I turns out, this is a little more complicated than it appeared at first; usercontribs
and list users have different concepts of "invalid". If you ask for
usercontribs on "1.2.3.4", it's valid. If you pass in
"1.2.3.0/24", you get baduser.. But list users returns:
{
"batchcomplete": "",
"query": {
"users": [
{
"name": "1.2.3.4",
"invalid": ""
}
]
}
}
which I guess makes sense in that context since it can't map it to a userid. I can
work around this, but mentioning it for the sake of some poor developer searching the
archives N years from now trying to figure it out :-)
On Aug 19, 2021, at 6:21 PM, Bryan Davis
<bd808(a)wikimedia.org> wrote:
On Thu, Aug 19, 2021 at 4:04 PM Roy Smith <roy(a)panix.com> wrote:
I've got a tool which parses sockpuppet investigation (SPI) pages and does some
analysis. One of the steps is I need to validate that all of the usernames found in the
SPI report are valid. I do that by sequentially calling usercontribs on each name with
uclimit=1 and seeing if I get a baduser error.

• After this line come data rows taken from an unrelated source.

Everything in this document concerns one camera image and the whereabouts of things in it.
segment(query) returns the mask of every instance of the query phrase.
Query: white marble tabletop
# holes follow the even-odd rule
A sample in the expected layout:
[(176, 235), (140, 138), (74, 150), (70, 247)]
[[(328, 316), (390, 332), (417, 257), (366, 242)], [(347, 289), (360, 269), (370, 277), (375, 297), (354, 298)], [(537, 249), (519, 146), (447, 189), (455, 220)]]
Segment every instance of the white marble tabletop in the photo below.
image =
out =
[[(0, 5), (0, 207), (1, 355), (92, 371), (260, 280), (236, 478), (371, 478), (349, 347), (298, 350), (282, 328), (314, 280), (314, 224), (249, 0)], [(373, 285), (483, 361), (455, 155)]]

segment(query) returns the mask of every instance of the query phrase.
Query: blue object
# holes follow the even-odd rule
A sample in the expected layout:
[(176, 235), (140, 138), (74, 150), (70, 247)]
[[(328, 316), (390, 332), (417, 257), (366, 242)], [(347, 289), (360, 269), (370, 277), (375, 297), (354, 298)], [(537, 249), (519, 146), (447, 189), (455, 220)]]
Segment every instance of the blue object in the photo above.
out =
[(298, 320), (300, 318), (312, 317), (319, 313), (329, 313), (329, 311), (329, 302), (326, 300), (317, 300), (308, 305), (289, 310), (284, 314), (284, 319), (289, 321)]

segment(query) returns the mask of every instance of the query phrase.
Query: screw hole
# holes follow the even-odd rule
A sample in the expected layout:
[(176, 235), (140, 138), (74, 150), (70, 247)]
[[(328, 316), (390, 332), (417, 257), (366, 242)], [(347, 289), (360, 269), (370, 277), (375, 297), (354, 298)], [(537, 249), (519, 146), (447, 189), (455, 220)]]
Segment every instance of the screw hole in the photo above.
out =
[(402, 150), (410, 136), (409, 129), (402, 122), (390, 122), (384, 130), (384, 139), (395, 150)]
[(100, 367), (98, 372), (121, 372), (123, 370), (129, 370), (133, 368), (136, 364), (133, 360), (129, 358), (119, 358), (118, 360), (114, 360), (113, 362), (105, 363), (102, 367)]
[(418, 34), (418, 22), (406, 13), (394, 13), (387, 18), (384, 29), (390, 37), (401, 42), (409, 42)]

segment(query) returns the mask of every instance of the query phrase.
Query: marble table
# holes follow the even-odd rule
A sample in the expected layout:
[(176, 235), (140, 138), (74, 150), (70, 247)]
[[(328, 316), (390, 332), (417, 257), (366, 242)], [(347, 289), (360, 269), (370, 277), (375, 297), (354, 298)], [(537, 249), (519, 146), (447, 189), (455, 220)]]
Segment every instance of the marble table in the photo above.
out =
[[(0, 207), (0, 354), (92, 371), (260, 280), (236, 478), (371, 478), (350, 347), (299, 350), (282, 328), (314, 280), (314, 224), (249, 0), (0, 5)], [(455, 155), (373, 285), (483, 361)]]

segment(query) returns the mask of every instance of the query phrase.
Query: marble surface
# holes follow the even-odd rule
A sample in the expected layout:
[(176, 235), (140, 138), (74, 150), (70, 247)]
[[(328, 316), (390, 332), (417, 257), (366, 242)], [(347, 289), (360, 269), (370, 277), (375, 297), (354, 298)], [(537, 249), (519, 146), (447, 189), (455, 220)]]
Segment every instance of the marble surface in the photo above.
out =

This works, but it's slow because I need to make 1 API call for each user. For a big
SPI case, the time to do this swamps everything else. Is there a more efficient way to do
this? Some API call where I can give it a bunch of usernames in a batch and have it tell
me which ones are invalid? Alternatively, is there a regex I could apply on the client
side to test if a username is valid?
The most common type of invalid name I see is when somebody puts down an iprange (i.e.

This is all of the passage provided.